【概念思考】完璧主義

「完璧主義は、如何なる分野においても成功のために重要な考え方であり、目指すべき目標である」

理想的な成果や非の打ちどころがない状態を目指す強い意志がなければ、到底高い目標に近づくことはできません。その背景には、自らの欲を満たすためではない、責任や使命といった利他の精神が必要です。しかし同時に、完璧主義への固執は手段を目的化させ、ものごとの本質を見誤るリスクも孕んでいます。

「完璧」という言葉の語源を紐解くと、私たちが守り抜き、全うすべき本質が見えてきます。

漢字の起源からみる「完璧」

「完」:家や霊廟を表す「宀(うかんむり)」に、全体を表す「元」の組み合わせ。崩れのないしっかりした建物を表し、欠けたところがなく完全に守られている様子、あるいは「まっとうする」という意味を持ちます。

「璧」:中央に穴が開いた平らな宝玉(玉器)を指す文字。

秦の王に差し出した貴重な宝玉(璧)を、趙の使者・藺相如が傷つけず無事に持ち帰ったという故事「璧を全うして帰る」が由来です。つまり「完璧」とは、自らに課された神聖な使命や預かった価値あるものを、いかなる困難や圧力を前にしても、傷一つつけずに守り抜くという強固な意志を意味しているのです。

「完璧主義」を捉える私の概念としては、以下の3点です。

目標

妥協

改善

【コラム:固執を捨てて「仕組み」へ昇華させるーー完璧主義の真の価値は継続的な改善にある】

完璧主義とは、ビジネスやあらゆる分野において卓越した成果を残すための強力なエンジンです。どのような状況においても目標へ到達させるという強い意志の源泉は、「他者のため、社会のため」という大義にあります。私利私欲に基づく浅はかな目標であれば、壁にぶつかった瞬間にその意志は途切れてしまいます。

しかし、ここで私たちが注意しなければならないのは、完璧主義への過度な固執です。 なぜ完璧を目指すのかという本質を見失うと、目標を達成するための「完璧な手段」そのものが目的化してしまいます。どれほど高い志を持ってトコトン完璧を目指したとしても、結果として未達成に終わることはあります。その際、いつまでも未達成の事実に固執して立ち止まったり、逆に早々に諦めて妥協を重ねたりすることは、どちらも組織や個人の衰退を許容することに等しいと言えます。
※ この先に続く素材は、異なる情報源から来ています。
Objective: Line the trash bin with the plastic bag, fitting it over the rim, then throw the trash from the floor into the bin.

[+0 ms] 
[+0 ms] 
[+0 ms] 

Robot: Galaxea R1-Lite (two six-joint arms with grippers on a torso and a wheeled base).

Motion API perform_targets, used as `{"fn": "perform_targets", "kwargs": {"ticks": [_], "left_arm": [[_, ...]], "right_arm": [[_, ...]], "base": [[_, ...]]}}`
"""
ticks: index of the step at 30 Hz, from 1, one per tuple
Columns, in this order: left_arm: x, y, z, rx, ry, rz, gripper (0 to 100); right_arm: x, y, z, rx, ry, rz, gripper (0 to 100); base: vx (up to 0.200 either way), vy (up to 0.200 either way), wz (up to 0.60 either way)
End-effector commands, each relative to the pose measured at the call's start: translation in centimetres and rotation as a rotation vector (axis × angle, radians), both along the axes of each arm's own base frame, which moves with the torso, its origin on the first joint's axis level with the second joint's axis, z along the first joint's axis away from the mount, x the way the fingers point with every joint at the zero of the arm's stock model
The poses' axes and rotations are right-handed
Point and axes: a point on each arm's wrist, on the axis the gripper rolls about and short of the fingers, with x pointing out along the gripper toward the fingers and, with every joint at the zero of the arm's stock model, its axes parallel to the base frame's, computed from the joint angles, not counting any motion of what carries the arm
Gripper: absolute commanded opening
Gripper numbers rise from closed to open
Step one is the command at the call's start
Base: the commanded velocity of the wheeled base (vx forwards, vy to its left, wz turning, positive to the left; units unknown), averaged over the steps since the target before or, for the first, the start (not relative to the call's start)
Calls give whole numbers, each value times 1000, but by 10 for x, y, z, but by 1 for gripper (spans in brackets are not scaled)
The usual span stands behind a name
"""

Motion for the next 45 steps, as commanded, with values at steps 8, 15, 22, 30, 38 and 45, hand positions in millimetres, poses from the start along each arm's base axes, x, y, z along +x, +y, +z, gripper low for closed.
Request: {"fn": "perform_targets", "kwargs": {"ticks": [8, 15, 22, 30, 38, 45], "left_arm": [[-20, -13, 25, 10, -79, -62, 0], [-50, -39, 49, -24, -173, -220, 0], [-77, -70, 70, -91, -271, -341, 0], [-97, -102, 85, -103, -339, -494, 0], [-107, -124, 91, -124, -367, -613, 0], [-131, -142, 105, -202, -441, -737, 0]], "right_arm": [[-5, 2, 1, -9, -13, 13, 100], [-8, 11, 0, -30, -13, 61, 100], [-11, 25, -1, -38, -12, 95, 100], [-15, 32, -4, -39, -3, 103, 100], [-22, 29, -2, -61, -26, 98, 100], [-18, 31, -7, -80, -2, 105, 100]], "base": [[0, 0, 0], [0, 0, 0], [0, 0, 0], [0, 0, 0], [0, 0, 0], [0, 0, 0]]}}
真の完璧主義者とは、結果が未達であったとき、それを「次への学び」へと即座に切り替えられる人です。 何が足りなかったのかを真摯に反省し、徹底的に解析し、属人化させずに「仕組み化」して再度チャレンジする。この「どうしたら完璧になるか」を繰り返す終わりのない「改善」のプロセスこそが、人間と組織を真の成長へと導くのです。

完璧という至高の宝石を目指し続けながら、その道程で自らを絶えず磨き上げる。